Faculty of Engineering
Research Highlights
A New Approach to Programming
KUAS’ Dr. Ian Piumarta began programming at the age of 10 on a Texas Instruments programmable calculator, and his passion for computers has driven him to live in three continents as the advancements in computer technology have shaped almost every detail of our modern life. He has also been interested in how we interact with computers, and one of his greatest research goals is to fundamentally simplify this interaction.
He has previously been working on scaling down source code, proving that it is possible to render complex operations in just a few lines of code. Using this knowledge as a base, he is looking to make our programming languages “intelligent”, coming up with more elegant ways to model and express solutions to problems, making programs less complex, easier to reason about, and ultimately more reliable. Specifically, this field is called meta-programming, which allows a programming system to have knowledge of itself or to modify its own characteristics. Any system that can observe and analyze its own behavior, and can adapt itself to changing conditions, has the potential to improve performance or reduce resource requirements. Take communication in the Internet of Things (IoT), for instance, which uses protocols that can be complex to implement and yet easy to describe with the help of the right models and ways to express behavior that themselves can evolve easily in parallel with our understanding of the problem.

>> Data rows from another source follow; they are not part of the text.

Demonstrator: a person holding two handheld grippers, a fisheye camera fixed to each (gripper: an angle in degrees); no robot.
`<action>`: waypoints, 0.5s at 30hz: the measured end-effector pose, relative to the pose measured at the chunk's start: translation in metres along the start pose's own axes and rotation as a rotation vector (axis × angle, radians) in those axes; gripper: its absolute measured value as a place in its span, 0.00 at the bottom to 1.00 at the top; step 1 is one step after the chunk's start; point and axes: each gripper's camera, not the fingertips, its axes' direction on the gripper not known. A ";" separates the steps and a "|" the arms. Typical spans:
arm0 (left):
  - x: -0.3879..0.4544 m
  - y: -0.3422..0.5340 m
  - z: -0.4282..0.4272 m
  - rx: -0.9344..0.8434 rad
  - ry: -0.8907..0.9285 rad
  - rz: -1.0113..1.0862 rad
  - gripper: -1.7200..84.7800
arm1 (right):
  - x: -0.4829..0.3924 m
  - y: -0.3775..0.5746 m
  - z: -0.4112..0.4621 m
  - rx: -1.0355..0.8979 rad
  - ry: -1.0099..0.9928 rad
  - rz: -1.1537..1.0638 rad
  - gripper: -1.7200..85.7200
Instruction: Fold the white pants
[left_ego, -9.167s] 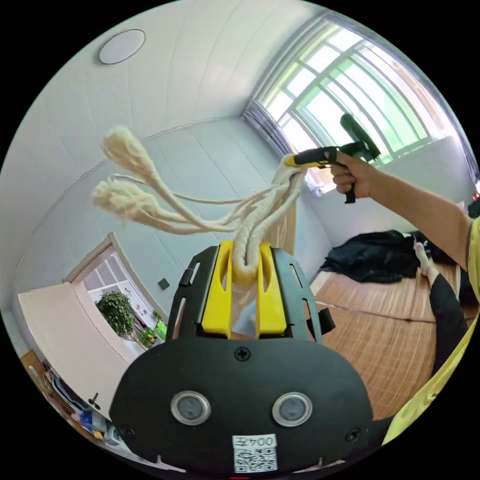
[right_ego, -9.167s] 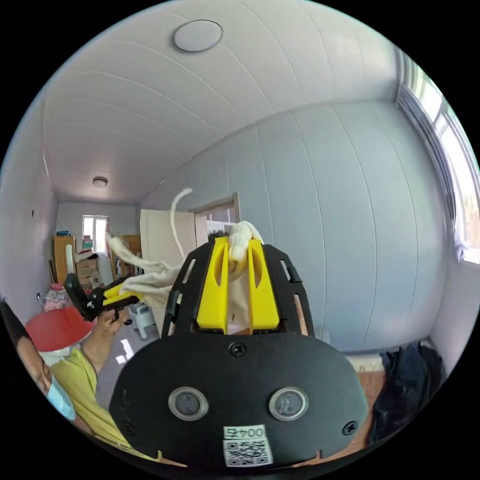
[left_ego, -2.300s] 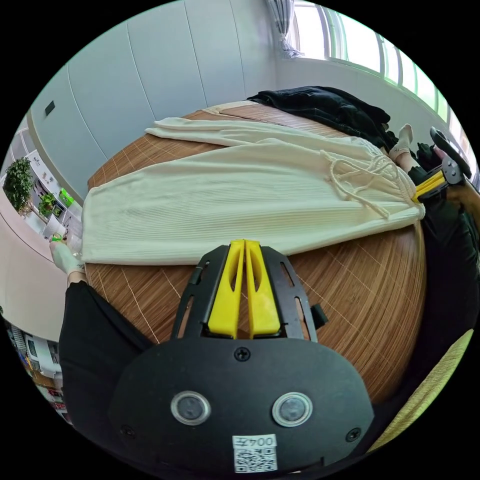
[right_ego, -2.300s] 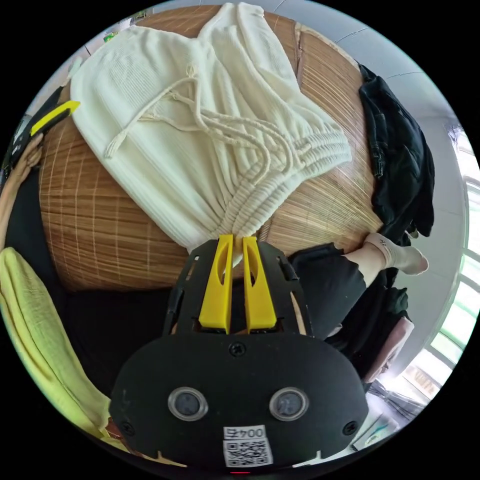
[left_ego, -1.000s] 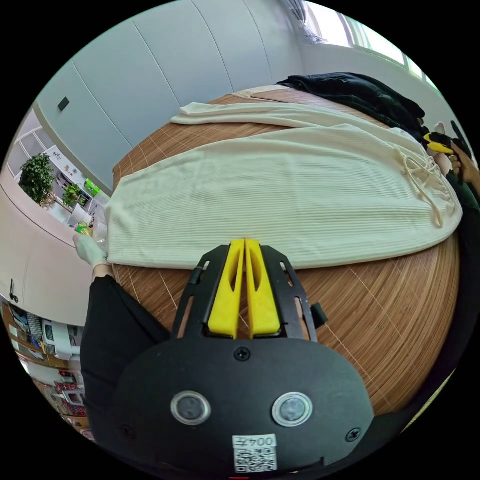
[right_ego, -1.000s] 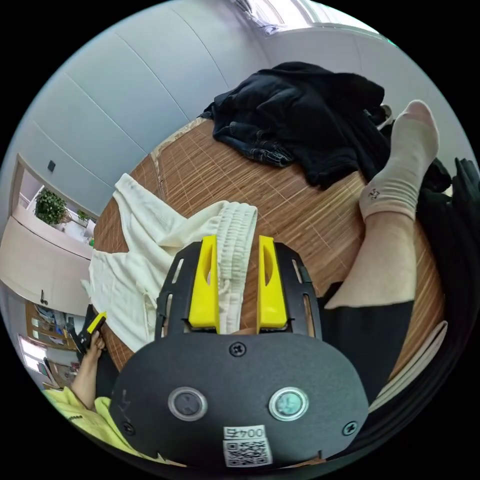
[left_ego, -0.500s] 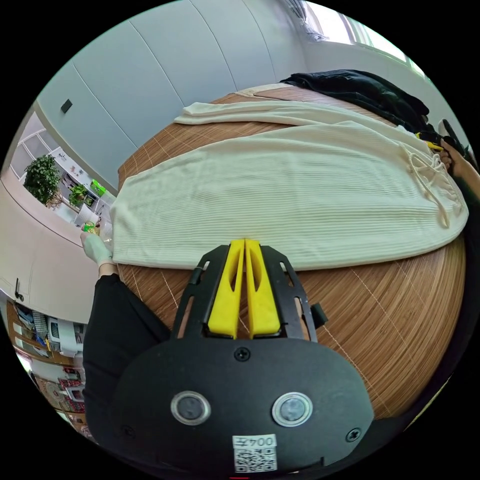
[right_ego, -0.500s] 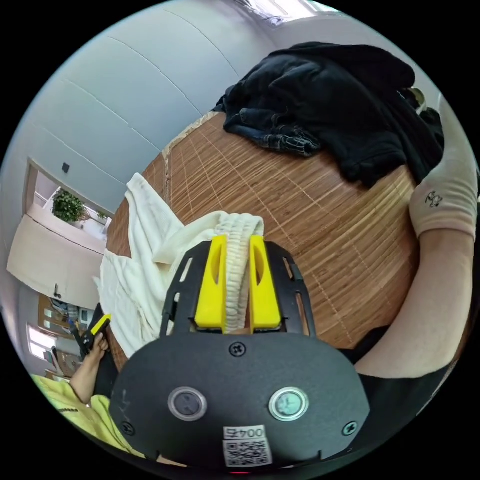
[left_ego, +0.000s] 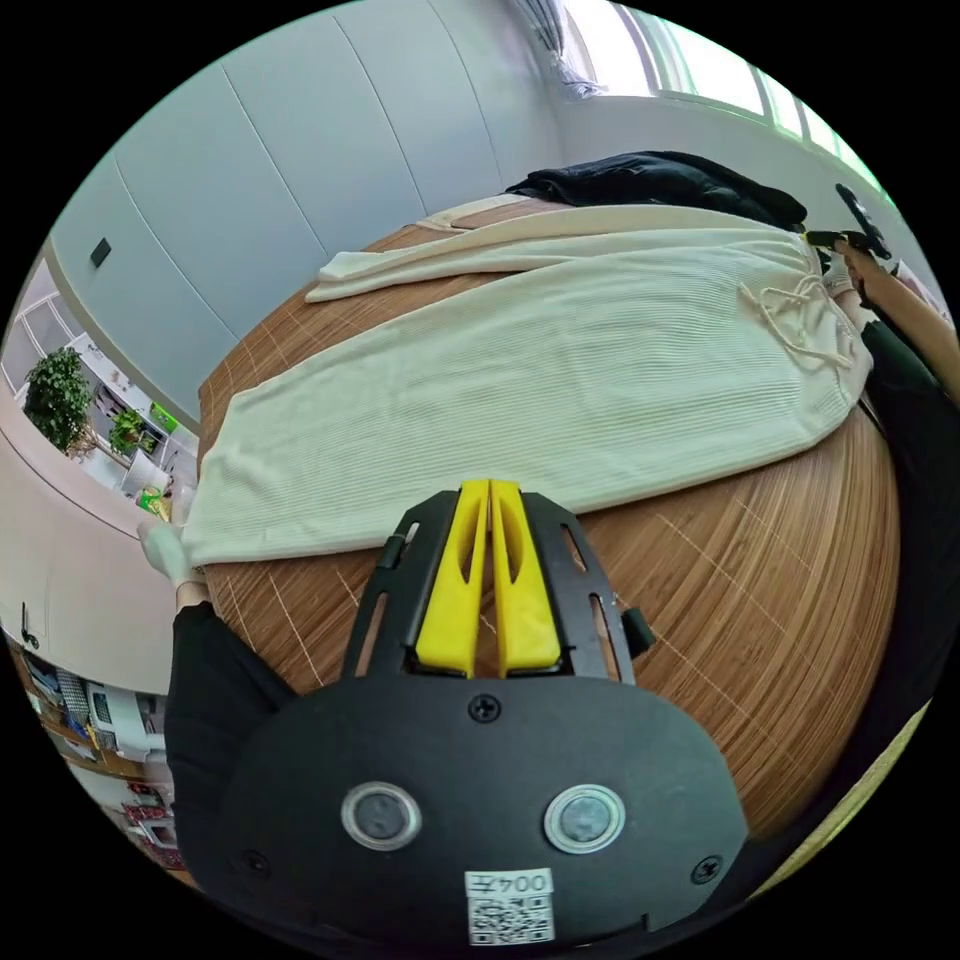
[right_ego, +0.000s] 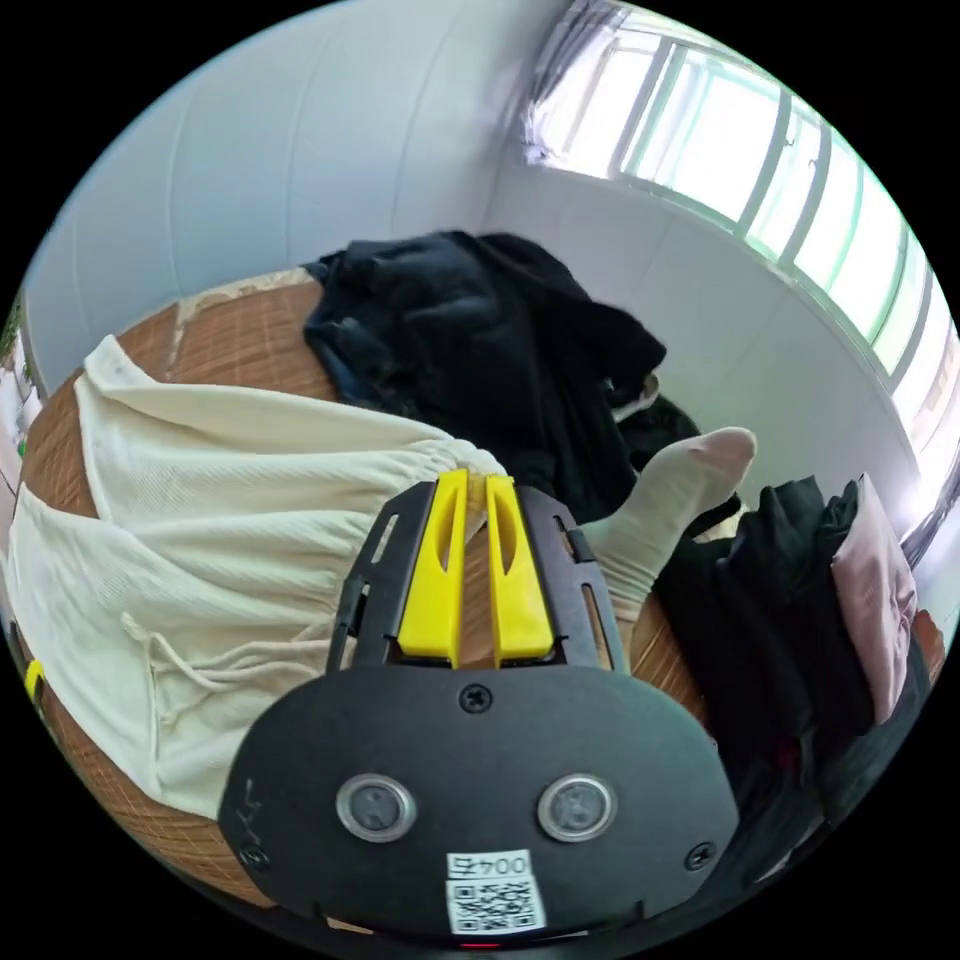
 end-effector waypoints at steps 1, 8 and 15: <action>0.002 -0.001 -0.001 0.002 0.005 0.010 0.04 | 0.004 -0.013 0.020 -0.082 -0.012 0.016 0.08; -0.013 0.000 -0.006 -0.051 -0.124 0.194 0.08 | -0.063 -0.035 -0.080 -0.054 -0.291 -0.288 0.11; -0.074 0.018 0.005 -0.168 -0.205 0.277 0.14 | -0.243 0.067 -0.145 -0.264 -0.108 -0.959 0.16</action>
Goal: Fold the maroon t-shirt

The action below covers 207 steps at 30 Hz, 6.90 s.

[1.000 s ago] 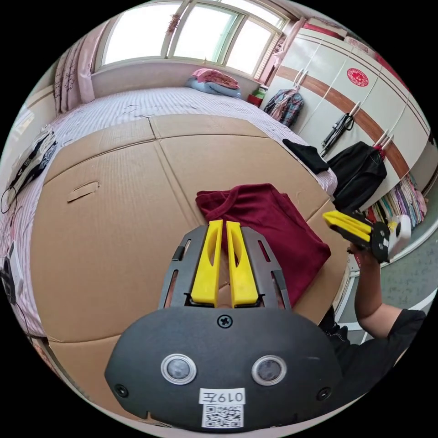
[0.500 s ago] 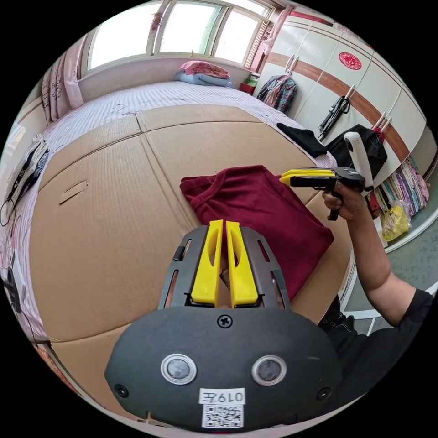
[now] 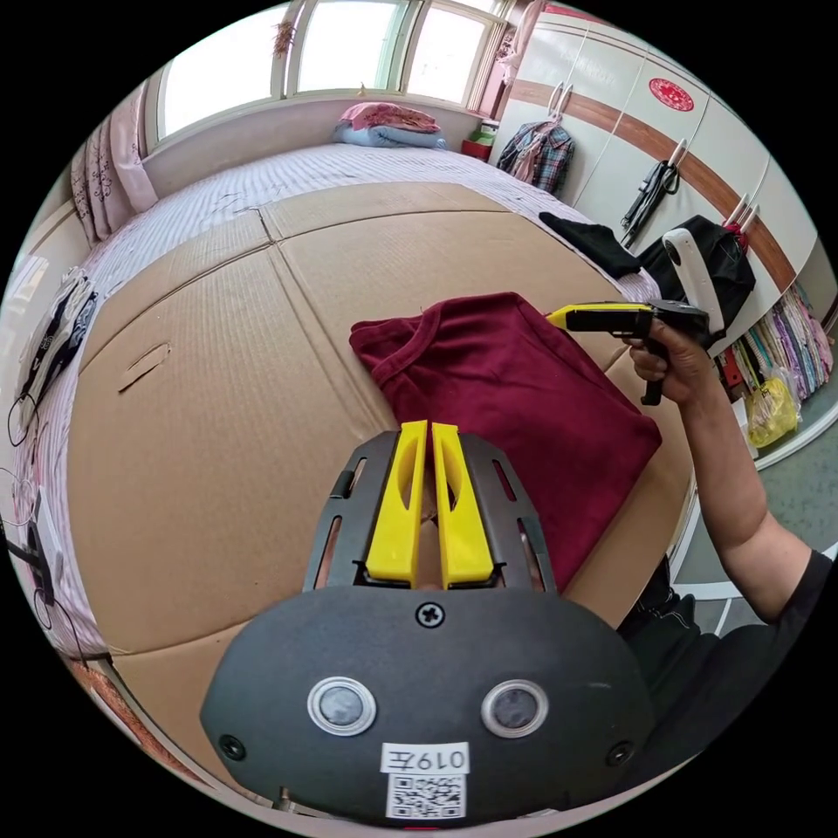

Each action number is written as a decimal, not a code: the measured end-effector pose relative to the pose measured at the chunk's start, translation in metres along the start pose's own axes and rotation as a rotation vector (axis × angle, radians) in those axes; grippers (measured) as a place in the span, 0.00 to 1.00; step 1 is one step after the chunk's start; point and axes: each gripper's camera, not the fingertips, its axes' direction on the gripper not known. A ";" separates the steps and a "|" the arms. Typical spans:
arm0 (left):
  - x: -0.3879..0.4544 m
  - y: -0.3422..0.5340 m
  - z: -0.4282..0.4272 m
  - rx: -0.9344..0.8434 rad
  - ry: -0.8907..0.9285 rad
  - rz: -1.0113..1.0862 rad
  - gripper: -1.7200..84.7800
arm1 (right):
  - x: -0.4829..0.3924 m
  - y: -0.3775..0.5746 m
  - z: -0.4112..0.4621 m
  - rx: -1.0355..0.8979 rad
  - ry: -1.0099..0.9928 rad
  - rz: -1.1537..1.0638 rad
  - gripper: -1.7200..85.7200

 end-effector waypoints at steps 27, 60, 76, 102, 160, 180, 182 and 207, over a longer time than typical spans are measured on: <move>0.063 0.146 0.059 0.064 0.025 -0.018 0.04 | -0.078 0.091 -0.020 -0.035 -0.176 -0.033 0.07; 0.306 0.385 0.160 0.159 -0.204 0.444 0.04 | -0.382 0.546 0.129 0.106 0.564 -0.442 0.11; 0.494 0.400 0.285 0.238 -0.419 0.943 0.05 | -0.353 0.613 0.135 0.163 0.627 -0.241 0.09; 0.480 0.340 0.308 0.193 -0.302 0.796 0.03 | -0.247 0.486 -0.057 0.230 -0.116 0.232 0.11; -0.055 -0.101 0.081 -0.140 0.302 0.113 0.04 | -0.260 -0.310 -0.316 -0.178 -0.541 0.137 0.02; -0.123 -0.129 -0.008 0.021 0.191 -0.017 0.10 | -0.330 -0.387 -0.295 -0.159 -0.467 0.076 0.10; -0.125 -0.142 -0.006 0.009 0.203 -0.013 0.10 | -0.328 -0.387 -0.291 -0.135 -0.518 0.092 0.10; -0.137 -0.081 -0.011 0.023 0.176 -0.103 0.06 | -0.379 -0.242 -0.271 0.088 -0.310 -0.012 0.10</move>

Using this, Dr. Piumarta wants to take on the “programming crisis” – he believes that it is still way too hard to make a program do what you want it too, and he wants to bring this flexibility into the mainstream. If he were able to achieve this, one could say that his decades of research would have come full-circle. Furthermore, he sees further applications, specifically through applying such software parameters to the hardware side. With more and more devices becoming “smart” as part of the Internet of Things, this could have profound implications. One potential application would thus be self-modifying hardware, which is able to configure itself based on what external factors require. Starting with his calculator that had mere 2 kilobytes of ram, Dr. Piumarta has taken his passion into a fascinating career, and we are excited to see how he will look to revolutionize programming from here on out.